Padres 0, Cardinals 0
Top Of The Second Inning
We don’t mean to imply that maybe Jim Edmonds might not be at 100 percent, but doctors wouldn’t clear him to fly until yesterday. Realize that Edmonds is suffering from postconcussion syndrome from a concussion he suffered in June. This is why Jim Edmonds doesn’t play football. His dazed look of confusion should be a fun motif to this series.
He grounds out, Scott Rolen — who was one of the main reasons for the September collapse — pops up and Juan Encarnacion steps in. He’s a lot more popular with Cardinals fans than he was at the beginning of the season, which is to say he’s now pretty much just “occasionally noticed” rather than “openly screamed at.” It’s really hard to scream at Encarnacion, though, because his last name is so unwieldy. It makes it difficult to heckle.
He lines out, and the Cardinals have no baserunners yet. Hey, look, Edmonds is running to left field! He’s so cute.
Padres 0, Cardinals 0
Bottom Of The First Inning
Orel Hershiser just said that Chris Carpenter works hard on every pitch and “never gives you a cookie.” This was a mean thing to say, because you know Berman’s just going to keep hearing “Cookie Cookie Cookie” in his head the rest of the game.
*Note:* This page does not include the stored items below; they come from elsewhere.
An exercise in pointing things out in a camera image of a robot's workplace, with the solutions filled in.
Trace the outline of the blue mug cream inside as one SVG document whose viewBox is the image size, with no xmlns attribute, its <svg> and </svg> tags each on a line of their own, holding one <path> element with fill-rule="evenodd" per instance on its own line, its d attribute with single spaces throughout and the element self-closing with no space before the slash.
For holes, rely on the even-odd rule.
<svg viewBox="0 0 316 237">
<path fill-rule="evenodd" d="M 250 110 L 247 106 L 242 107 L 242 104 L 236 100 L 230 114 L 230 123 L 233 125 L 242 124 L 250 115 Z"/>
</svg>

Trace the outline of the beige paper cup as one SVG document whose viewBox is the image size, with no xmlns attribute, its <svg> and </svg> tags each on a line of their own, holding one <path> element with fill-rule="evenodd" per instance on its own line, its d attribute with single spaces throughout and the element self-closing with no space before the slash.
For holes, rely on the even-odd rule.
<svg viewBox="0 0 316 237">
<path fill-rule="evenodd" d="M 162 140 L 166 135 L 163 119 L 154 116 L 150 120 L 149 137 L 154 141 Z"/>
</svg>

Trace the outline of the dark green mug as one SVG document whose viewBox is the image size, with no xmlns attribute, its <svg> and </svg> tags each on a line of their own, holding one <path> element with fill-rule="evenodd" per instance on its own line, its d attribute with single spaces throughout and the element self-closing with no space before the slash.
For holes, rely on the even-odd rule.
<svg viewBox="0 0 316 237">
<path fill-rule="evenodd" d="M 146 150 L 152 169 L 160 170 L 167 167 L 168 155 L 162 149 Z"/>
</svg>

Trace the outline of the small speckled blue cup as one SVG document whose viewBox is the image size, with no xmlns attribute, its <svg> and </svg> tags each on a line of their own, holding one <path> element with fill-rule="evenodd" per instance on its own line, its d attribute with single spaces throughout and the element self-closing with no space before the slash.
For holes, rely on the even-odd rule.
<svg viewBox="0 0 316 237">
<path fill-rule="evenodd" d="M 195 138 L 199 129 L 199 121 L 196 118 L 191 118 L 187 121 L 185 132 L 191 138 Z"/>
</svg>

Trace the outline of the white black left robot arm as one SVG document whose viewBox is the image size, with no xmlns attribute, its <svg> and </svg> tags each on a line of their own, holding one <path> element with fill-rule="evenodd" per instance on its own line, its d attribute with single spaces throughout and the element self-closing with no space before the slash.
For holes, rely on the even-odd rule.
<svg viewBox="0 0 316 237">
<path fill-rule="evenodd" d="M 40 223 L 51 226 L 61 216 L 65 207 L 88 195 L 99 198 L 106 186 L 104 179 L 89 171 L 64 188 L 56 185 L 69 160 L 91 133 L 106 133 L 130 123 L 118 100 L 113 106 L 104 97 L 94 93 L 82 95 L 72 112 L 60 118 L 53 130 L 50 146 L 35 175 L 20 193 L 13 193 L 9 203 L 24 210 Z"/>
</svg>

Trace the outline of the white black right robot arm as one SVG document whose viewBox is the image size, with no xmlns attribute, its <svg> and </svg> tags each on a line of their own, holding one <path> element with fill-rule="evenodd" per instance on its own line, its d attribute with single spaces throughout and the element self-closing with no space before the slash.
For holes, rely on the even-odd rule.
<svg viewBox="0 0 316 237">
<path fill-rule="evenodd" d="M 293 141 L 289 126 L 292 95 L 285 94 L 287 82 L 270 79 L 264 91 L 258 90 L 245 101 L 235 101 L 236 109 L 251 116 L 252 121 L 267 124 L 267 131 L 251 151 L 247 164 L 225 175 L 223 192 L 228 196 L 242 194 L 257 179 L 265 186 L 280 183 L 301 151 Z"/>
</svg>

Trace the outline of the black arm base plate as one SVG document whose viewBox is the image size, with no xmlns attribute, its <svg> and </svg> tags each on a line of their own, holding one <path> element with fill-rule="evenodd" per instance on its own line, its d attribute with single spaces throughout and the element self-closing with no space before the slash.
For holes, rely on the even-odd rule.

And we’re gonna hear “Roberts Roberts Roberts” in our head, because Dave Roberts just singled to lead off the inning. Brian Giles, whom we always think is better than he actually is, comes up. No cookies, Carp!
Giles hit a little nicker — we’re wearing knickers ourselves, actually — right in front of the plate, and Yadier Molina, who is such a great catcher it makes him a horrible player rather than just revolting (he can’t hit, you see), fires down to second, and it’s a double play. Brian Giles looks too muscular to be able to run or play the field.
Carpenter strikes him out to end the inning, and clearly Jason Marquis isn’t pitching, because we’re scoreless after one.
Padres 0, Cardinals 0
Top Of The First Inning
The big story with the Cardinals is that they actually included Jason Marquis on the playoff roster and not Anthony Reyes. If you haven’t been paying attention to Jason Marquis this year, he has posted an ERA over 6 … and he has thrown almost 200 innings. That’s incredibly difficult to do.
David Eckstein one of the six Cardinals in the starting lineup who are hurt right now, flies out to right to start the game. Chris Duncan, son of Cardinals pitching coach Dave Duncan, has, according to Berman, “provided mucho pop this year.” Perhaps not the wording we would use, but whatever. Duncan strikes out looking, and there is Pujols, with no one on in the first inning. WALK HIM!
And then Pujols strikes out looking, and Jake Peavy looks rather terrifying in the first.
Padres 0, Cardinals 0
Pregame: All right. Cardinals in the playoffs (in kind of a must-win game, actually), and we have to write about it in real time. So hang in with us. This is gonna be tough.
“The Cardinals were rumblin’ … stumblin’ … bumblin’ down the stretch.” Holy Christ.